Perhaps the most genuinely surprising aspect of the report is the rise in entrepreneurship, which is something to take seriously. Roughly 80 graduates joined early-stage startups, while about 150 are starting their own businesses. The cost of building something has decreased, the tools are better, and the mythology surrounding starting a business has never been louder, all of which give the impression that AI has significantly altered this calculation.
A generation that witnessed twentysomething startup founders become billionaires has come to its own conclusions. Ambition is a part of that. It’s likely that some of it stems from frustration with institutions.

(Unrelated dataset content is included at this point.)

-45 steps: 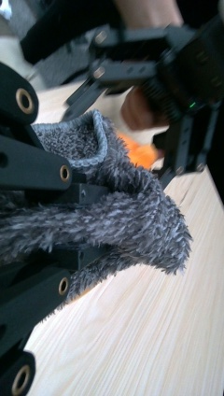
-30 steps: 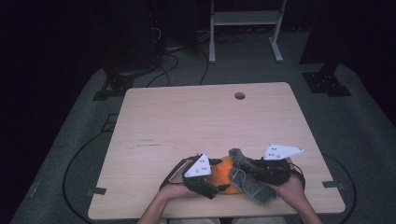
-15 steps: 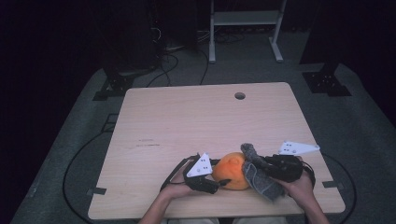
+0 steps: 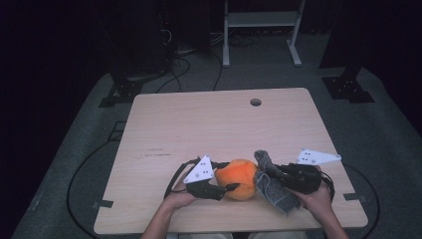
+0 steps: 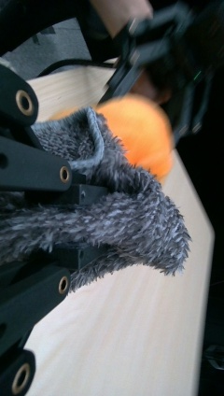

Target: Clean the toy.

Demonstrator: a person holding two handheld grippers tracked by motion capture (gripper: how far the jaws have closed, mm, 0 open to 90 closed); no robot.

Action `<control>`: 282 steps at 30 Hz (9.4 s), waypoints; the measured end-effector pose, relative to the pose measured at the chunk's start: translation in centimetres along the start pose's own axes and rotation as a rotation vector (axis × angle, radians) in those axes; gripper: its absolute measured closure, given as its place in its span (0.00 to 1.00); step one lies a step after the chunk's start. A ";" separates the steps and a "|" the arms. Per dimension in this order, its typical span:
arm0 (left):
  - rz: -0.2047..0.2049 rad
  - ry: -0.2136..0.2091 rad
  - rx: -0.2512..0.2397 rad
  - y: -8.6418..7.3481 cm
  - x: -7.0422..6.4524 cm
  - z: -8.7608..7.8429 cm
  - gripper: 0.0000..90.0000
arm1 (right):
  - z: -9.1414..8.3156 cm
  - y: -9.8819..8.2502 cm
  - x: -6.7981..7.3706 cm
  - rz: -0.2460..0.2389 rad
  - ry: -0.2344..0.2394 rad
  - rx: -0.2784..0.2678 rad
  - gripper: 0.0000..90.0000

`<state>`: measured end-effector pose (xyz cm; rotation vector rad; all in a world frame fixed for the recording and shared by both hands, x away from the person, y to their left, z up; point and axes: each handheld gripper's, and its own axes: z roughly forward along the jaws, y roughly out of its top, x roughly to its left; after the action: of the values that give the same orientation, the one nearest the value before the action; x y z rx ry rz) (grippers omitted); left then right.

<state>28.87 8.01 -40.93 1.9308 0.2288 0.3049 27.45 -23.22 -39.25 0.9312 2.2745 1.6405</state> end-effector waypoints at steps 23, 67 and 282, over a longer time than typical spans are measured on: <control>-0.067 -0.024 0.031 -1.6 0.0 2.3 0.28 | 1.2 -1.0 -0.2 -0.006 -0.035 0.036 0.85; -0.001 -0.030 0.088 -1.2 -1.2 2.7 0.34 | 1.8 0.4 2.5 -0.118 0.024 0.044 0.85; -0.025 -0.039 0.132 -1.1 -1.7 4.3 0.31 | -1.2 0.4 0.4 -0.077 0.014 0.081 0.84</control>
<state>28.66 4.12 -43.62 2.0613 0.2518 0.2403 26.70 -23.85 -38.37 0.8404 2.3711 1.5392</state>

The underlying tension in all of this is difficult to ignore. Some of the architects of contemporary corporate America came from Harvard Business School, but its alumni are increasingly leaving the school. Not yet, not in large quantities. However, it appears that the direction of travel is clear. The school’s senior managing director for career development, Kristen Fitzpatrick, presents the sharp increase in entrepreneurial interest in a positive light.
That makes sense. However, it also raises issues that the data cannot resolve on its own: Are these graduates departing because opportunities have increased or because the conventional route seems less certain?
In response, the school has added second-year elective tracks that go beyond the typical finance and consulting pipeline, expanded its entrepreneurship programming, and developed its Career and Professional Development platform. It’s still unclear if that will be sufficient to align with the direction of the culture.
It is evident that despite its high cost and rigorous requirements, the Harvard MBA still opens doors that few other credentials can. More candidly than in earlier classes, its graduates are now questioning which doors are truly worthwhile.